▶ _How to complete this task_
Write every line of the material again exactly, with no pictures in the copy.
☆ ☆ ☆
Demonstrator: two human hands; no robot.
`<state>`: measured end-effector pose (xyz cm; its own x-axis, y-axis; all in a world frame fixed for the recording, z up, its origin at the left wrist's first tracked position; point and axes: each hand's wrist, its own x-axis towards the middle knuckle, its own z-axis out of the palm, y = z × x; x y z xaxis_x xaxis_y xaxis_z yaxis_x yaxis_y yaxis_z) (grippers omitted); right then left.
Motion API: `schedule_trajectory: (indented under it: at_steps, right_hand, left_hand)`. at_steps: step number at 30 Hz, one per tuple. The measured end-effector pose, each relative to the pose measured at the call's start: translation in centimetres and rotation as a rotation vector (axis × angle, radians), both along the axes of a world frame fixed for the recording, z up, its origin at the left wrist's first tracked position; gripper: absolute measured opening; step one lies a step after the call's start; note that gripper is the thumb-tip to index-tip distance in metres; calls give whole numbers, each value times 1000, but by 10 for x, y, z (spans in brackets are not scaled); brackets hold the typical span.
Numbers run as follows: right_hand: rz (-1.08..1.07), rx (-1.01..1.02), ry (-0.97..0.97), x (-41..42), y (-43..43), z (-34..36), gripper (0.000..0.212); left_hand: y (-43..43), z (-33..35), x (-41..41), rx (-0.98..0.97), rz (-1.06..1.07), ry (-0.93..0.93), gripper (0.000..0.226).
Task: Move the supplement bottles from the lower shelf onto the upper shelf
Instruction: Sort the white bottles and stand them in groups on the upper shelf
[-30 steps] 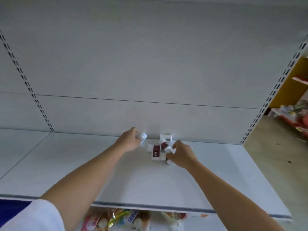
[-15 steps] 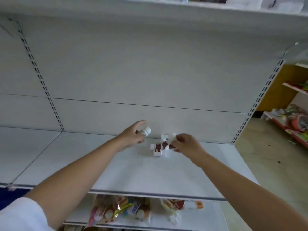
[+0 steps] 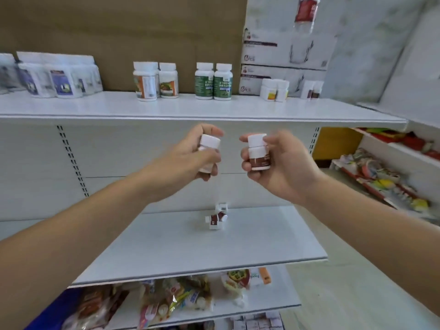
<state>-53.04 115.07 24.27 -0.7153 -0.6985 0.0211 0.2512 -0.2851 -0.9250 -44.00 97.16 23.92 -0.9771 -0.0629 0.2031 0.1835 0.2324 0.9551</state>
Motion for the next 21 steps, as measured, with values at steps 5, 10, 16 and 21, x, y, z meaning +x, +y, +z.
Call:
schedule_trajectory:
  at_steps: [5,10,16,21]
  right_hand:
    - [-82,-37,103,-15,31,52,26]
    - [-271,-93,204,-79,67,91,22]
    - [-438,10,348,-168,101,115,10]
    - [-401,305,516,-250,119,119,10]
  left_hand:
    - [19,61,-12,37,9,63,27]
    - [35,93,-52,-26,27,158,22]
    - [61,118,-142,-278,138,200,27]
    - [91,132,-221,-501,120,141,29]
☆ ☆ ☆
▶ _Answer to this exercise_
Demonstrator: two human hands; no robot.
`<state>`: measured end-effector pose (xyz cm; its own x-axis, y-axis; all in a world frame fixed for the recording, z up, its origin at the left wrist's first tracked position; point and axes: each hand's wrist, its own x-axis towards the middle knuckle, its own z-axis out of the palm, y = z × x; x y z xaxis_x xaxis_y xaxis_z yaxis_x yaxis_y yaxis_z) (grippers omitted); right then left.
Motion API: `schedule_trajectory: (indented under it: at_steps, right_hand, left_hand)`. at_steps: step number at 30 Hz, one per tuple. The measured end-effector pose, each relative to the pose measured at the call's start: translation in centimetres and rotation as a rotation vector (axis × angle, radians), both along the axes of a world frame fixed for the recording, z up, its origin at the left wrist's first tracked position; gripper: absolute measured opening; step one lies a step after the call's start; note that gripper is the thumb-tip to index-tip distance in metres; calls give whole numbers, each value times 1000, but by 10 for x, y, z (spans in brackets are not scaled); brackets hold the typical span.
Numbers run as follows: right_hand: rz (-1.08..1.07), rx (-1.01..1.02), ry (-0.97..0.97), x (-41..42), y (-43..43), z (-34..36), gripper (0.000..0.212); left_hand: y (-43..43), z (-33..35), x (-41..41), rx (-0.98..0.97), rz (-1.06..1.07), ry (-0.93..0.93), gripper (0.000..0.226).
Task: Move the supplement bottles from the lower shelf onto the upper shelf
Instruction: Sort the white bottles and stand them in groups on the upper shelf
[-30 steps] 
[-15 steps] 
[+0 steps] 
<state>-53.04 115.07 24.27 -0.7153 -0.6985 0.0211 0.2512 -0.2851 -0.9250 -44.00 97.16 23.92 -0.9771 -0.0629 0.2031 0.1835 0.2324 0.9551</state>
Motion for the next 21 steps, as measured, with values at steps 5, 10, 16 and 21, x, y, z meaning +x, +y, +z.
Call:
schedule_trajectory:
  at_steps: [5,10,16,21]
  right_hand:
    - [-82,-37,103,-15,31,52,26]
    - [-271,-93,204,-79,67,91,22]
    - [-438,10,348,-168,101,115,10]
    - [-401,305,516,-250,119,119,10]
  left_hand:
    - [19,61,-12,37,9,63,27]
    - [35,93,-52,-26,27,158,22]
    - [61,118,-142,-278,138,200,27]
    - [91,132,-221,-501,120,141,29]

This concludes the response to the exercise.